There’s one of me next to a guy with fiery red hair and a sword. There are several where we’re walking with grey men with weird colourful bulges on their necks. There’s one of a big black creature with wings looming above me. ‘This is what I’ve been trying to tell you,’ Kyle says tiredly. ‘He hasn’t stopped.’
Rafe is lying on the floor of Kyle’s room and scribbling furiously with his crayons on a sheet of paper. ‘Rafe,’ I say. ‘Rafe!’ He looks up. ‘What is this? How do you know to draw this?’
He shrugs and lifts the drawing he’s been working on. It’s a picture of what looks like me with a knife in my hand and a red eye on my forehead.
‘That’s why I’ve been freaking out,’ Kyle says. ‘He’s been drawing stuff with the Mountain Killer eye on it.’
‘Jesus, Rafe,’ I whisper and sit down next to him on the floor.
He takes the crayon in his fist and writes a single word on top of the picture: ‘Siener’.
‘Bax, seriously,’ Kyle says. ‘You need to tell me what’s going on.’
So I do. I tell him about what’s been hap
pening. About everything that’s been happening. He looks at me sceptically when I tell him about the elemental; his eyebrows raise so high when I tell him about the Flesh Palace and the Anansi that I swear he’s going to burst a blood vessel in his eye.
‘Seriously,’ I say, ‘I know it sounds totally ridiculous, but it’s true.’
The painkillers are wearing off and my ribs begin to throb again. I shift uncomfortably.
‘Bax, are you sure you’re OK? I mean, I don’t think you’re lying. It’s just that maybe something’s going on in your head.’ He makes a swirling motion above his head.
‘I don’t know what’s going on,’ I say. ‘But we’re going to find the guy that the tooth belongs to. He must know where Esmé is and after that, well, it doesn’t matter.’
‘I’m coming with you,’ Kyle says, folding his arms. ‘I’m sick of being left out of this.’
‘No, please,’ I say, ‘I’m begging you. I need you to run interference with my folks and keep Rafe away from all this. If my parents find out that I’ve hired a supernatural bounty hunter they’ll probably have me committed.’ Kyle doesn’t unfold his arms. ‘I didn’t want to do this,’ I say. ‘But I’m invoking the Angela Dimbleton favour.’
Invoking the name of Angela Dimbleton is not something I’d do lightly. But I don’t have a choice. The Angela Dimbleton favour is an oath that I swore to Kyle and it happened like this: Kyle’s first attempt at sex wasn’t, well, very successful. It was with a girl named Angela Dimbleton, the biggest, most loud-mouthed gossip at Westridge. YouTube videos went viral slower than Angela Dimbleton spread gossip. When she and Kyle got it on the results were less than spectacular. They were dismal in fact. Kyle was a little quick off the mark.
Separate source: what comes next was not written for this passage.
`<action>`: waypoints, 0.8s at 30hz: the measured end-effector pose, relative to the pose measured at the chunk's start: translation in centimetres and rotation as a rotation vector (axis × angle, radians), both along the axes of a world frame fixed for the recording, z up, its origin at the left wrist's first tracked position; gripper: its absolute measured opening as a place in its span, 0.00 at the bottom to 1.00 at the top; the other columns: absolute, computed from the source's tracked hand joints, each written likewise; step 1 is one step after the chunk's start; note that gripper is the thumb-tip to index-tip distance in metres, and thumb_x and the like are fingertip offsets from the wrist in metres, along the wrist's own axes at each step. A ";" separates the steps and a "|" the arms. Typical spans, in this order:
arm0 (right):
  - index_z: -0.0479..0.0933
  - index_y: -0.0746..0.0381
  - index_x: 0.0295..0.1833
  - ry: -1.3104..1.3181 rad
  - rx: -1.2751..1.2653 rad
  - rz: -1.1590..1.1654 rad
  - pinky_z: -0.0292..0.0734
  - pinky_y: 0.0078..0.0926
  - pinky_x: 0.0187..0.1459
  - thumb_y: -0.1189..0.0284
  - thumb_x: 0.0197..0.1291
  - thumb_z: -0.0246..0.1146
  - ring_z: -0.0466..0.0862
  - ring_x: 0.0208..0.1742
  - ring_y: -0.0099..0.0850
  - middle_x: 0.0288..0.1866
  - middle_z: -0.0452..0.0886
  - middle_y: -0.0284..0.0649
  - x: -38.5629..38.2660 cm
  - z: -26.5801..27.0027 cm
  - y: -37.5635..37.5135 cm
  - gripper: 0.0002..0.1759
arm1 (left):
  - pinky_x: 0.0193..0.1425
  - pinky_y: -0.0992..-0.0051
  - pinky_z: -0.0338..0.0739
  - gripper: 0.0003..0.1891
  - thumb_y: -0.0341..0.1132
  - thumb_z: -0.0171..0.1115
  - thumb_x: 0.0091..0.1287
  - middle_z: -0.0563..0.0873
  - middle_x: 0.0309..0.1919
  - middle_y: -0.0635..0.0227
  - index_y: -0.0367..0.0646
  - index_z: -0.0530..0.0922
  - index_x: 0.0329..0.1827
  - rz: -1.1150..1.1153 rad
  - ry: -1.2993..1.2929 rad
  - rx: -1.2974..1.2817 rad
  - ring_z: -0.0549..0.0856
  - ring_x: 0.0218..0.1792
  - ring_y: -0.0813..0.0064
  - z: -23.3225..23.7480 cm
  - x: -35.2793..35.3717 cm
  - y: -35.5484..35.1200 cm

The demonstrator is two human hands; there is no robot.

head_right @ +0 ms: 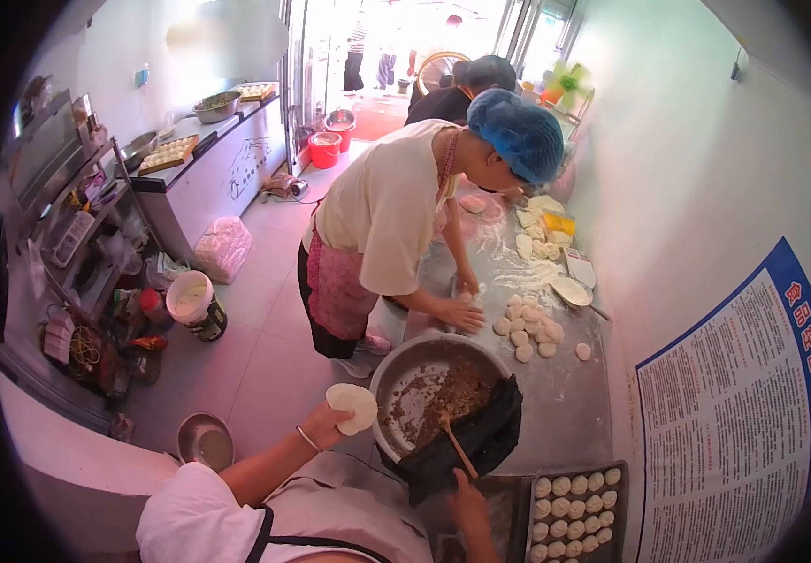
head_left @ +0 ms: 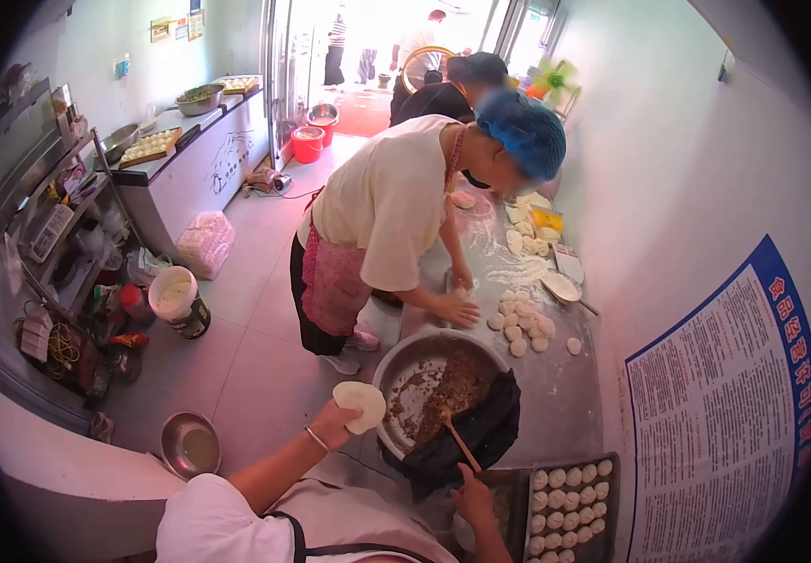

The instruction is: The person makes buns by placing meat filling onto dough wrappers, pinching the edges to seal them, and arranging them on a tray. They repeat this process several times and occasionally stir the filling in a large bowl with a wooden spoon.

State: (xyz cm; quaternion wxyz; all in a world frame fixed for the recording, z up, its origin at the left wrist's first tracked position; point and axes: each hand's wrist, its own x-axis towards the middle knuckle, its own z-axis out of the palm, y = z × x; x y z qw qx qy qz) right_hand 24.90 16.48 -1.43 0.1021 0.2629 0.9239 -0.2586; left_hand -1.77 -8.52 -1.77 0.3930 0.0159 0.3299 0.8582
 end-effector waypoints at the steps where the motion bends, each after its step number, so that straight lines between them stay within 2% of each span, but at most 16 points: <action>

Like hadn’t-even-gotten-his-pants-off quick.
Having anything embarrassing happen in the presence of Angela Dimbleton was bad news but suffering from premature ejaculation while getting it on with her was pretty much like posting it on your Facebook wall.
Kyle called me, mortified, and asked for my help. Luckily for him I’d been preparing a dossier on Angela Dimbleton. I’d hoped to use the dirt to force Dimbleton to help us sell porn but Kyle begged me. So I’d phoned Angela and had a little talk about her, her super-religious family and the abortion clinic she’d been seen coming out of. She’d folded, and the story about Lightning-Quick Kyle had been quashed. Kyle had been so grateful that he’d promised he’d do anything should I call in the favour. ANYTHING.